Altri segnalano altre foto dove – nelle stesse ore in cui Trump faceva i suoi giochini “deciderò entro due settimane se attaccare o no” e “ho già dato gli ordini” – si vedono decine di autocarri con cassone ribaltabile che svolgevano “attività insolite” a Fordow due giorni prima dell’attacco.

Il che combacia invece perfettamente con la versione di Tehran: “avevamo trasferito il materiale strategico altrove e da tempo”. E del resto che Israele volesse distruggere i siti nucleari iraniani è risaputo da decenni... 

La coincidenza temporale con la sceneggiata trumpiana spinge così gli analisti più “complottisti” ad ipotizzare che l’attacco sia stato “telefonato” in senso letterale. Con un preavviso di circa 48 ore... 

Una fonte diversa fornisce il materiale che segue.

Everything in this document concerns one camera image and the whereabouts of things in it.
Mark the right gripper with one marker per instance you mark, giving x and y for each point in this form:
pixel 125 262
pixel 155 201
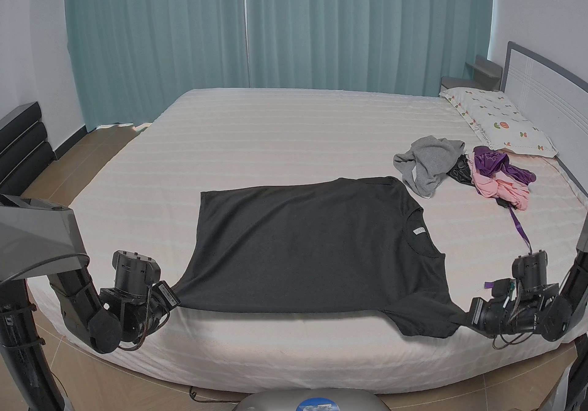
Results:
pixel 494 319

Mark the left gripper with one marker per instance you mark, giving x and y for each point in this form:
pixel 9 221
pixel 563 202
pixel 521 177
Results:
pixel 156 315

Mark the black T-shirt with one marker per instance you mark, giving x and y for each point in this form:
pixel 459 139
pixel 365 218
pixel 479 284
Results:
pixel 298 253

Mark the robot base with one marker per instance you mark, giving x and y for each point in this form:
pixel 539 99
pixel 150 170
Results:
pixel 275 401

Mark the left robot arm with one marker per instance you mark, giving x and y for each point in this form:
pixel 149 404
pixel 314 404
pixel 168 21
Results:
pixel 36 230

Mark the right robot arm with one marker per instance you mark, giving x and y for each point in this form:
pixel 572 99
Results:
pixel 558 317

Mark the bed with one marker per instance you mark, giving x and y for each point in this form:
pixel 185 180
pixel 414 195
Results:
pixel 298 138

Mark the pink garment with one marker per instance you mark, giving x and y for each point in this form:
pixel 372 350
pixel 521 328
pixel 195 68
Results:
pixel 494 186

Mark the black patterned garment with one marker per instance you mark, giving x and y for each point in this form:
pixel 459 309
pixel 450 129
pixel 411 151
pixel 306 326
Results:
pixel 459 170

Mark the purple garment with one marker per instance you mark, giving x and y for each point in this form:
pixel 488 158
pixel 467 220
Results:
pixel 491 161

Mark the grey garment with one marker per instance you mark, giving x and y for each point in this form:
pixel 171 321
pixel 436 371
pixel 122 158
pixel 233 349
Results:
pixel 429 161

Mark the white printed pillow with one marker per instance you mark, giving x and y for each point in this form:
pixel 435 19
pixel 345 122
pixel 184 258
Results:
pixel 496 120

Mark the black chest of drawers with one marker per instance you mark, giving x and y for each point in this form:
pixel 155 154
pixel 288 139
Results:
pixel 20 143

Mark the grey bedside table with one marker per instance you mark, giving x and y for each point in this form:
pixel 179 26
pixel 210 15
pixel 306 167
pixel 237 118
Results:
pixel 482 72

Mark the blue-green curtain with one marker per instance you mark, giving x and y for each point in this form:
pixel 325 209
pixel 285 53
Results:
pixel 367 14
pixel 156 32

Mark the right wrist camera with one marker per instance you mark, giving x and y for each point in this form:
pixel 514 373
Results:
pixel 501 290

L’elemento che resta sullo sfondo è comunque il vero cuore della questione. Perché Israele sembra accettare questa narrazione e si spinge a chiedere – sia pure obliquamente, come detto – un “cessate il fuoco” dopo aver aperto le ostilità con un attacco a tradimento e non provocato?

Qui i misteri non ci sono. I danni provocati dai missili iraniani sono così rilevanti da non poter più essere nascosti nemmeno dagli specialisti dell’Hasbara. Palazzi sventrati, intere strade bloccate dalle macerie, cittadini che litigano per non farne entrare altri nei rifugi, laboratori segreti colpiti duramene (rilevante il Weizmann Institute of Science di Rehovot, parte dell’infrastruttura di sicurezza nazionale israeliana, specializzato nella guerra biologica, ecc.).

Perfino l’Idf ha dovuto ammettere che il tasso di intercettazione dei missili iraniani è sceso molto negli ultimi giorni (dichiarano dal 90 a 65%, che appare comunque trionfalistico), a conferma di problemi di rifornimento per le batterie dell’Iron Dome, ormai a corto dei costosissimi missili anti-missile forniti dagli Usa.

È la conferma dei limiti strutturali della “potenza militare” israeliana, abile nell’offensiva terroristica (dai cercapersone usati contro Hezbollah ai droni stoccati per anni all’interno dell’Iran, ecc.), feroce negli attacchi aerei fulminei, ma non in grado di reggere una “guerra d’attrito”, su tempi medio lunghi, contro un paese comunque industrialmente avanzato e oltre 10 volte più popoloso. Come l’Iran.